=== Data excerpt ===
· · ·

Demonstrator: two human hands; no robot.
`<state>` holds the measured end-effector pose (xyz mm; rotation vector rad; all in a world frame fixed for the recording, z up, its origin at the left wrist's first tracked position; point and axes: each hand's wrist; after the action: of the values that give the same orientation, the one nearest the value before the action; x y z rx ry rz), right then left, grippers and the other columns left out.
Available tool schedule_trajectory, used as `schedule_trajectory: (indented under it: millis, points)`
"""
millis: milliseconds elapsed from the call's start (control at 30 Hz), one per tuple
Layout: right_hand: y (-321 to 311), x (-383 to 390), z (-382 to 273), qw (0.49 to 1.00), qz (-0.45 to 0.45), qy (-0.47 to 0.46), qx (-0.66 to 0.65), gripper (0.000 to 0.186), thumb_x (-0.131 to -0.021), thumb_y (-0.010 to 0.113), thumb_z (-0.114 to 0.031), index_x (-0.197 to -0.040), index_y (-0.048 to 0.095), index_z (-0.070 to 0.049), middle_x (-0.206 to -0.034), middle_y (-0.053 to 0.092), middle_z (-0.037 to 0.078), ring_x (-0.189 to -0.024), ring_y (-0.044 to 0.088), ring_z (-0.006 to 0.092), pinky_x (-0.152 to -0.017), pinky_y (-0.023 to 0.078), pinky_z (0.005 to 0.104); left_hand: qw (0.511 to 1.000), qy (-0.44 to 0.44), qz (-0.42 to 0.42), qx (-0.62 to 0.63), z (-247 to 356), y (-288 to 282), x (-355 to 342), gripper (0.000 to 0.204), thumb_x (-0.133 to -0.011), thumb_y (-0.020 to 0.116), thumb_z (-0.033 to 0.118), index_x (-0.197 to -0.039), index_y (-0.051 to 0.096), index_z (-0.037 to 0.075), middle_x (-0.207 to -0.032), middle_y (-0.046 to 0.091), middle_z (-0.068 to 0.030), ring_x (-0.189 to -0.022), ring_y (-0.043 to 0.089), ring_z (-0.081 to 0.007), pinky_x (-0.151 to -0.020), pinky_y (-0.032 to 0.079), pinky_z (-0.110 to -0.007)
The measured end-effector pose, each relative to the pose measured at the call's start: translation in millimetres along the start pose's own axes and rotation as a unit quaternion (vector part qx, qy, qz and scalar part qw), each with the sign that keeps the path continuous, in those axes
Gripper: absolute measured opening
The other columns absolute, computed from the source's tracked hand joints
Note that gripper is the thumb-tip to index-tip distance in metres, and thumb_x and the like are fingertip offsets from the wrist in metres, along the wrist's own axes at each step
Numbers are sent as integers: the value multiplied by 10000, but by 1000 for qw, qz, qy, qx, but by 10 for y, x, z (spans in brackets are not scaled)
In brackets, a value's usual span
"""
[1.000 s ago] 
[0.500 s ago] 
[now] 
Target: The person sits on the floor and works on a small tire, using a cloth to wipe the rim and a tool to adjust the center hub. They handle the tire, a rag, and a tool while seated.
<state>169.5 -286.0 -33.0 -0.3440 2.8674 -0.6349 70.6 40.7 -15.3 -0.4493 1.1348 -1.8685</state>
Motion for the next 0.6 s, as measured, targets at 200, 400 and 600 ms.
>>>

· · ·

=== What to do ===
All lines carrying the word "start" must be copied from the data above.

=== Your response ===
millis: milliseconds elapsed from the call's start (control at 30 Hz), one per tuple
The measured end-effector pose, each relative to the pose measured at the call's start: translation in millimetres along the start pose's own axes and rotation as a unit quaternion (vector part qx, qy, qz and scalar part qw), each with the sign that keeps the path continuous, in those axes

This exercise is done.